PeerIndex, which was previously known as Viewsflow while it was in alpha, has now re-launched and gone into Beta.

As it was billed as a sort of high-brow filtering mechanism for Twitter users. It’s now moving in the direction of a platform for “ranking authority on the social web.” It plain English it looks at your social and “reputation capital” to work out if you really do know what you are talking about.

Of course many have tried such a feat and failed, or at least had limited success. Some obvious competitors to PeerIndex are Klout, twittergrader and twitalyzer. But Twitter influence monitors like Klout look mainly at followers. PeerIndex will look at how a particular person is part of a diffusion network for interesting content. Founder Azeem Azhar calls it a way to “identify from millions of users the opinion leaders from the merely opinionated.”

The platform is currently indexing 1.7m of what it calls “the most salient users” on Twitter, and is adding 10 to 20,000 per day. You can add Facebook, LinkedIn, Twitter or a blog profile to be analysed.

It’s PeerIndex’s view that you might have authority in one subject but you may not have authority in another, plus that – finally – raw follower or friend counts are not an indication of authority on a subject.

So the core algorithm looks at various things including semantics, social networks and the actual sharing behaviour of its users. For instance, there is a cost for over-sharing – noisy people who spam their feeds get punished in the index. PeerIndex will rank people in their ability to share things which other people find interesting.
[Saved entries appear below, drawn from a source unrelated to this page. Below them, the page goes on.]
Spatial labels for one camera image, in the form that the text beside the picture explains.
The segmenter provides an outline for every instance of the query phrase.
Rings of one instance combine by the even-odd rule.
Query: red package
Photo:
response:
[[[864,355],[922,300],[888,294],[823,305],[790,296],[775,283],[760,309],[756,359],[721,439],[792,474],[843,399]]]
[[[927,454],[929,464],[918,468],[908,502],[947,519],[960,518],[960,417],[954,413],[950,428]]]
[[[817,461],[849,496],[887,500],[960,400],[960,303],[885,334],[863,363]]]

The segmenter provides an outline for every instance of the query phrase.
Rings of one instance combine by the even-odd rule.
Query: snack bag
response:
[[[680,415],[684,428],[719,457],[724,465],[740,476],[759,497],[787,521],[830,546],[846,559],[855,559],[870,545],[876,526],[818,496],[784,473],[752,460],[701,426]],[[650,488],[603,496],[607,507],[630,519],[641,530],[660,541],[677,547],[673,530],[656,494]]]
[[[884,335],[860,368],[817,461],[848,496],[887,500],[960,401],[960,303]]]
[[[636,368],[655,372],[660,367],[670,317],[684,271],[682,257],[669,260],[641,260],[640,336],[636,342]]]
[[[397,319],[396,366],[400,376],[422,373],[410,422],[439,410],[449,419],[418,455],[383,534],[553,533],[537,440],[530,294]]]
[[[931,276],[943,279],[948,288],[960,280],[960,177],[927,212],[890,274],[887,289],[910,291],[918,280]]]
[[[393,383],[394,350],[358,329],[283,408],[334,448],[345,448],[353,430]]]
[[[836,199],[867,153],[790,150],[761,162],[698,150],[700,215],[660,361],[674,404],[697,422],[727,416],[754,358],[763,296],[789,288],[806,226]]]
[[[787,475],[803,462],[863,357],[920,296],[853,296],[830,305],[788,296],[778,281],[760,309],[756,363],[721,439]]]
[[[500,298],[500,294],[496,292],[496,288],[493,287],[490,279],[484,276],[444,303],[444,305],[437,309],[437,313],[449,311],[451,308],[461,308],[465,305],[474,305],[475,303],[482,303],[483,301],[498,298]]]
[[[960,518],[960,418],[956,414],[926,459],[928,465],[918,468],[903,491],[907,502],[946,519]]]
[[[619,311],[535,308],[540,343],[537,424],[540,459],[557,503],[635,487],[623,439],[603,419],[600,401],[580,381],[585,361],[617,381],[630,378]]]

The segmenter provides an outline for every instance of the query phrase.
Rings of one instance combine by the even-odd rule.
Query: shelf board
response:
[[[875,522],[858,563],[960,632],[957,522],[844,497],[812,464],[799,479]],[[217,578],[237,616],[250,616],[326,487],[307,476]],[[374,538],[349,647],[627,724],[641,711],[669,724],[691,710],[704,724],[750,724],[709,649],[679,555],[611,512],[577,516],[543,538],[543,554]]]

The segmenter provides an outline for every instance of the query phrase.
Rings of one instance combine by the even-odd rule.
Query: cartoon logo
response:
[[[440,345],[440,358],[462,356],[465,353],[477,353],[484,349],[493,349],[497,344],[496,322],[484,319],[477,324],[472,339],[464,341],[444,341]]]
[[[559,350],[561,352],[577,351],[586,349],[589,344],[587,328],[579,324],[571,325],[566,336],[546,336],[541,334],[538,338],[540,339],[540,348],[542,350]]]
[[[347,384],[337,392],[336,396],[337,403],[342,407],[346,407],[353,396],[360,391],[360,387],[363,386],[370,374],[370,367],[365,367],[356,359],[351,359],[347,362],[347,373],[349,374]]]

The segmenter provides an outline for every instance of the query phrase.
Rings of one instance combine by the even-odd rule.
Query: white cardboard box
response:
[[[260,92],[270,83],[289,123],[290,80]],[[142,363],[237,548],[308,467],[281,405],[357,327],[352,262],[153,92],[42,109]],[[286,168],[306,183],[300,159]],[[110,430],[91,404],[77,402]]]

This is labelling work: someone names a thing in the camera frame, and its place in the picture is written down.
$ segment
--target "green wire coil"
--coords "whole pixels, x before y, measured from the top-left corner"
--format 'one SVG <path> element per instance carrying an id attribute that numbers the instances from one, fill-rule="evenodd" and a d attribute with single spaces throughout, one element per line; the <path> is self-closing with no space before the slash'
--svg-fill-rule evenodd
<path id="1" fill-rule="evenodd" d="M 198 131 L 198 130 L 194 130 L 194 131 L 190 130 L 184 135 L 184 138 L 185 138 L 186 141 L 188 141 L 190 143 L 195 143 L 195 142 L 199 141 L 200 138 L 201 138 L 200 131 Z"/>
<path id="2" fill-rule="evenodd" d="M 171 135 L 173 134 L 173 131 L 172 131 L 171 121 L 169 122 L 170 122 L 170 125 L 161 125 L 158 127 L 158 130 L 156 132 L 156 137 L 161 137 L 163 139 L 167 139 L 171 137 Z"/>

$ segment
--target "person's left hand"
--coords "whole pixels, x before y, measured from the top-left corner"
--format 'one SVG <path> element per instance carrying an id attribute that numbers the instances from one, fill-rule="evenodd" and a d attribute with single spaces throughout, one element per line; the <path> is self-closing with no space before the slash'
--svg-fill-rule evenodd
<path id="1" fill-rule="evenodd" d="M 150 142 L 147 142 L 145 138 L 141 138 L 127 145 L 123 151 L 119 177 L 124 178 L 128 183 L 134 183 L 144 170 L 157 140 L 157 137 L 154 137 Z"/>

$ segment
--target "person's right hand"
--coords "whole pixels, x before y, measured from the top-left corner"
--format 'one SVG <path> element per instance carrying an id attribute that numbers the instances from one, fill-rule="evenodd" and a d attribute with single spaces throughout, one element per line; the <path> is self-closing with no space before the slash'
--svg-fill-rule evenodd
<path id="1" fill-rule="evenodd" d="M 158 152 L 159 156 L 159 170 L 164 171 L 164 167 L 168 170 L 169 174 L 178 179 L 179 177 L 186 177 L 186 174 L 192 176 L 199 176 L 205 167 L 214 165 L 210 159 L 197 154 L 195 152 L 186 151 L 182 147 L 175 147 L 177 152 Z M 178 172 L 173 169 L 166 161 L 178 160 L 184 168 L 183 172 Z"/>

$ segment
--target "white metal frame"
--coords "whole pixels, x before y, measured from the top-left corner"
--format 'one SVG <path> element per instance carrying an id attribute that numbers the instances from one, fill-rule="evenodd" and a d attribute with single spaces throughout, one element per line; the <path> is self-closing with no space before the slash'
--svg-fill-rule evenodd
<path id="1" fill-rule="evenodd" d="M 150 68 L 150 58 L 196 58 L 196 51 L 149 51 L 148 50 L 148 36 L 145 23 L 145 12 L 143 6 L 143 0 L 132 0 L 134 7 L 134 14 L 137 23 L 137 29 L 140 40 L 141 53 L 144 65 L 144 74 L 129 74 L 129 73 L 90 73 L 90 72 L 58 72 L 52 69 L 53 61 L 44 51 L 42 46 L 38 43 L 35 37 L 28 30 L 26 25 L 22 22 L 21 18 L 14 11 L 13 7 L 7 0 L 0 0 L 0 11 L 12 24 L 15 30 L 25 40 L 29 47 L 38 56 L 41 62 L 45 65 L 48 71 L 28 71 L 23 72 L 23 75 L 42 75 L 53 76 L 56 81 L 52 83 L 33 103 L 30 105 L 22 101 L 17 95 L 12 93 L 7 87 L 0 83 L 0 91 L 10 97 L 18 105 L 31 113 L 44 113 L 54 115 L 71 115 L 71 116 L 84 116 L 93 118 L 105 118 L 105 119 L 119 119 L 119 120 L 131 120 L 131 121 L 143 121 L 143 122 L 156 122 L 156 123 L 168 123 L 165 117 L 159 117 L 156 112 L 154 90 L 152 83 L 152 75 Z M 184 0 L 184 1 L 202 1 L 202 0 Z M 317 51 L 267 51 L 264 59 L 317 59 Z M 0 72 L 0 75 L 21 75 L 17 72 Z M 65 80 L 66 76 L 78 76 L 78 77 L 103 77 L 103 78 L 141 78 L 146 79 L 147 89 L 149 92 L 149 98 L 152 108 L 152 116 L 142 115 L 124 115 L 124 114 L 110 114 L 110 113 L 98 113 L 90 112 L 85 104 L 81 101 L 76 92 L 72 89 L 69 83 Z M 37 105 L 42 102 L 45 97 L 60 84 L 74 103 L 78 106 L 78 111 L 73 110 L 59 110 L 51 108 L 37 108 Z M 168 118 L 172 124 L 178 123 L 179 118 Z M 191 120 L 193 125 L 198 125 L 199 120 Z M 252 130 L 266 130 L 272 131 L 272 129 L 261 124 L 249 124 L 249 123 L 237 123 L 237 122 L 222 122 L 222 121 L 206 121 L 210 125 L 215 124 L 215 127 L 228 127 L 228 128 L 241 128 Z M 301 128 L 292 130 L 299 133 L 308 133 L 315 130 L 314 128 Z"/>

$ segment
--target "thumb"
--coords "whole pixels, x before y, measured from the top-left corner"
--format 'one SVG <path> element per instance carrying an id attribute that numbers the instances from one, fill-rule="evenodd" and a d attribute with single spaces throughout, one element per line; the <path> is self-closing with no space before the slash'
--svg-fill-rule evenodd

As we wrote previously, PeerIndex is aiming at creating a sort of Morningstar rankings for people, in the way Morningstar ranks Mutual funds.

Ultimately the aim is to be an an analytics layer cast over third party platforms like Twitter, identifying a community of specialists across any platform. That then produces a platform for other third parties to build customised apps, like an index of people who know the solar industry in Africa.

The startup is privately backed by leading European angels and executives including Bill Emmott (former Editor in Chief of The Economist), Ab Banerjee (former CEO of Raw Communications), Sherry Coutu, Stefan Glaenzer, and Simon Gibson.